One is just confused and sometimes asks us random questions, she's harmless really and every so often you just have to talk to her and it can be quite fun because she likes to talk about her children. We have one who randomly wakes up and asks for help to get out of bed, back in to bed but the nurses are being a bit tough and trying to motivate her to move herself. Again, once shes settled, shes no problem. It's the third one that makes the rest of us on edge (even the two ladies) because any time in the day or night she starts shouting, moaning and crying out, the nurses deal with her but never find any problems. She needs to be in a proper care home, where she can get the 1-1 care she needs, not being left in a hospital where she is obviously in a lot of distress, is scared and is making the others nervous and scared, I feel for her, I really does because all they seem to do is give her meds to help her go to the loo but shes obviously in a lot of pain and is very scared. I really hope they help her to safety and she manages to find a peaceful place to rest.

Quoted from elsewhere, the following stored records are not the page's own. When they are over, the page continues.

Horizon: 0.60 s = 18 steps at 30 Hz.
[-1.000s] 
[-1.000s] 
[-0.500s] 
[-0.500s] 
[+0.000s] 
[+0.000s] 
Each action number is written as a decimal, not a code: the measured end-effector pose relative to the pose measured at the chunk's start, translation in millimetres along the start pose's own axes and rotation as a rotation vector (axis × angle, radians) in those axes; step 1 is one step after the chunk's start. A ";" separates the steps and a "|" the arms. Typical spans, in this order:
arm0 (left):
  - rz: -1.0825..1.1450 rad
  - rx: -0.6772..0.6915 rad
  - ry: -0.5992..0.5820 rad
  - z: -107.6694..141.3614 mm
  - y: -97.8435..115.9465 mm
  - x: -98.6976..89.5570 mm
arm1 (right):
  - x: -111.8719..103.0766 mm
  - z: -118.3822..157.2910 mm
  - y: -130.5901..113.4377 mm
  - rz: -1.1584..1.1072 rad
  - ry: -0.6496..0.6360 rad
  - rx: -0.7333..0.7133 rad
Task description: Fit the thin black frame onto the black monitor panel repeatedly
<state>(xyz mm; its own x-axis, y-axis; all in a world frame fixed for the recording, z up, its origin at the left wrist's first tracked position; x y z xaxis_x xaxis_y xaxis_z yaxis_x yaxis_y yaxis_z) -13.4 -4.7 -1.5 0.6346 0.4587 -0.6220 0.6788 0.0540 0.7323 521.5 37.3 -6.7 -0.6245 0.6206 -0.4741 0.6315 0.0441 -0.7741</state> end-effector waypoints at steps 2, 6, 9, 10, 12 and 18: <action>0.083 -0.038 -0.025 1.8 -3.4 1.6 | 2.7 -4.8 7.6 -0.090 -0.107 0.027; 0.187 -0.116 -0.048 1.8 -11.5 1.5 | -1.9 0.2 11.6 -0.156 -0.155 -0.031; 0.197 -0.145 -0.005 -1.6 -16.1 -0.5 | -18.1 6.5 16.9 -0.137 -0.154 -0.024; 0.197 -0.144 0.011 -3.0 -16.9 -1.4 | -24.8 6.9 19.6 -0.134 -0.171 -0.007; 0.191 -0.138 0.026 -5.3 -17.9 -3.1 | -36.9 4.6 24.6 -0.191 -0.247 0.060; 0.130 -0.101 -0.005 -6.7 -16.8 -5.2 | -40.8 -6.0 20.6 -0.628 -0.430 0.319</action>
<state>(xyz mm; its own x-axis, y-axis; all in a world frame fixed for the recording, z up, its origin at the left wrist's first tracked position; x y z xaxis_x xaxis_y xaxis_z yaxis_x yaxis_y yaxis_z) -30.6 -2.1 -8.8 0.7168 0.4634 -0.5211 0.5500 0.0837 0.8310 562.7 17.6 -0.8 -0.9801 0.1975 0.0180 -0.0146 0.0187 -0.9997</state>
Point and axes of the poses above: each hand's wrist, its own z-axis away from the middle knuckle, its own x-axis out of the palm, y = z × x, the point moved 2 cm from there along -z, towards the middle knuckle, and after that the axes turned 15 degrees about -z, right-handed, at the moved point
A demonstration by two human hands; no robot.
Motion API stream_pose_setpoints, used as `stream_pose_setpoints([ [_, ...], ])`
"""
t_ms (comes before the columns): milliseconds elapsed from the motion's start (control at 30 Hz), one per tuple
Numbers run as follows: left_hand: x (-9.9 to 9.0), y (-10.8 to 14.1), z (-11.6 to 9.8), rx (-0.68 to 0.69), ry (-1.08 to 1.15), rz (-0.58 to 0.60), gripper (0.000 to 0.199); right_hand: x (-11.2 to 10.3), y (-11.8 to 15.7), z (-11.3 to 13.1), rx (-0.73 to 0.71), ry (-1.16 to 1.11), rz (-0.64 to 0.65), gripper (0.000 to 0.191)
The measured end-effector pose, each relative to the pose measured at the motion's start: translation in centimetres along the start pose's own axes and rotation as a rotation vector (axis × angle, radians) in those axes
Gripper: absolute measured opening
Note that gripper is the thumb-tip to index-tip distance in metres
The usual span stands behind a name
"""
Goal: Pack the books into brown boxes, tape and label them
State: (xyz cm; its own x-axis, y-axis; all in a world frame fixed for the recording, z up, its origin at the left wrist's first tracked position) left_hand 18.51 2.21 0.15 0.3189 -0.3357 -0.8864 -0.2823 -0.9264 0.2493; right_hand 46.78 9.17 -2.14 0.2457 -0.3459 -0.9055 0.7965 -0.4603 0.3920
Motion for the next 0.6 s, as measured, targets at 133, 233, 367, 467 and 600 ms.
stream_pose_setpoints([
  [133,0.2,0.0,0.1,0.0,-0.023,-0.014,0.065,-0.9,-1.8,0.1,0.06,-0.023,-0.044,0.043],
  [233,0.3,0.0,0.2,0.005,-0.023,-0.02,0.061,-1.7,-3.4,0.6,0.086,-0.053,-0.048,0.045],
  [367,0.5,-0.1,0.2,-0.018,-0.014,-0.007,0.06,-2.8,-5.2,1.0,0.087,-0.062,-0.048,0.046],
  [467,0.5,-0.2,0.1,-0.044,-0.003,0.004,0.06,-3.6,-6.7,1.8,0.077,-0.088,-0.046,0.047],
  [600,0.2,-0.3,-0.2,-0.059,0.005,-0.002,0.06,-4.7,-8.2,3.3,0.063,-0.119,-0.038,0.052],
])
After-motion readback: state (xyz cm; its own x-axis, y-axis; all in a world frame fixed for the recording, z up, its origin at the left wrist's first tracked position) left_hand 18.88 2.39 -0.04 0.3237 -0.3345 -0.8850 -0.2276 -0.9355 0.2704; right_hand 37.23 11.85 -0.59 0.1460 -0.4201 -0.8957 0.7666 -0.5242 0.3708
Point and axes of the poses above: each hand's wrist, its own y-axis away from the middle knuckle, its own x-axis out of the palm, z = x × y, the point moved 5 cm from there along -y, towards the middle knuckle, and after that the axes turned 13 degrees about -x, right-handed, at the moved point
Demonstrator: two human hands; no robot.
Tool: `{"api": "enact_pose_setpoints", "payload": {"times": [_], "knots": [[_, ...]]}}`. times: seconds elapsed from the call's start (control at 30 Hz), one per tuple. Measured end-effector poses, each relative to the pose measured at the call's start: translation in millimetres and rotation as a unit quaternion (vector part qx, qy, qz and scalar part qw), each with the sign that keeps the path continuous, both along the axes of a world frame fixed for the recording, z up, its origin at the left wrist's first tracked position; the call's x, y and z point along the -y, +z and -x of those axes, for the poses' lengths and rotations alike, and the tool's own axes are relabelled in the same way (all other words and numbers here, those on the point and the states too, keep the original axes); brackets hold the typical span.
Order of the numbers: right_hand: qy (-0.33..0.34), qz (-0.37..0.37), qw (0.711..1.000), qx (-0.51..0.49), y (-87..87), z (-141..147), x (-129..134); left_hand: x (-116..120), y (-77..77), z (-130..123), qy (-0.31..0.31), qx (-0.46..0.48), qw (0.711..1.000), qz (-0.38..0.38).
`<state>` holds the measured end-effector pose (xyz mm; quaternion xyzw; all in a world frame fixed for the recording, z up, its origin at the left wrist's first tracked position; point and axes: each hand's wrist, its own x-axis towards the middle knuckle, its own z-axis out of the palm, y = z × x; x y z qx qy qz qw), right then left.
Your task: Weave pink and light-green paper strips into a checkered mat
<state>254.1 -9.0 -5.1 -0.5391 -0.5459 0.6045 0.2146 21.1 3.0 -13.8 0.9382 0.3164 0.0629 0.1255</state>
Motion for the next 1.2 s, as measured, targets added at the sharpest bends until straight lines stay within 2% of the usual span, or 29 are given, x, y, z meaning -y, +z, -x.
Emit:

As for me, I am planning on discharge today (YAY!!) and I will probably call up and get advice regarding Spiriva as I am skeptical, I have needed my inhaler more today, we'll try anyway. We don't know what we can achieve until we try do we? But I can can say that Seretide and I won't be mixing again, just doesn't help me and well, I was kind of annoyed that they made me open a new inhaler to have 1 puff and it do that to me. I took it and this sudden  pain and tightness hit me, before I knew where I was, I was really struggling and needed a lot of nebs to get settled down, so I am back on my Symbicort, so really not a lot has changed but at least we know that I have developed something as well as my asthma so there is more of a reason for my issues now with the bronchietatsis and airway scarring which is unfortunately a forever deal so I have to just do what I can and see where we end up. I can't wait to get home, the care here was great but I am not going to miss the patient going berserk at 4am!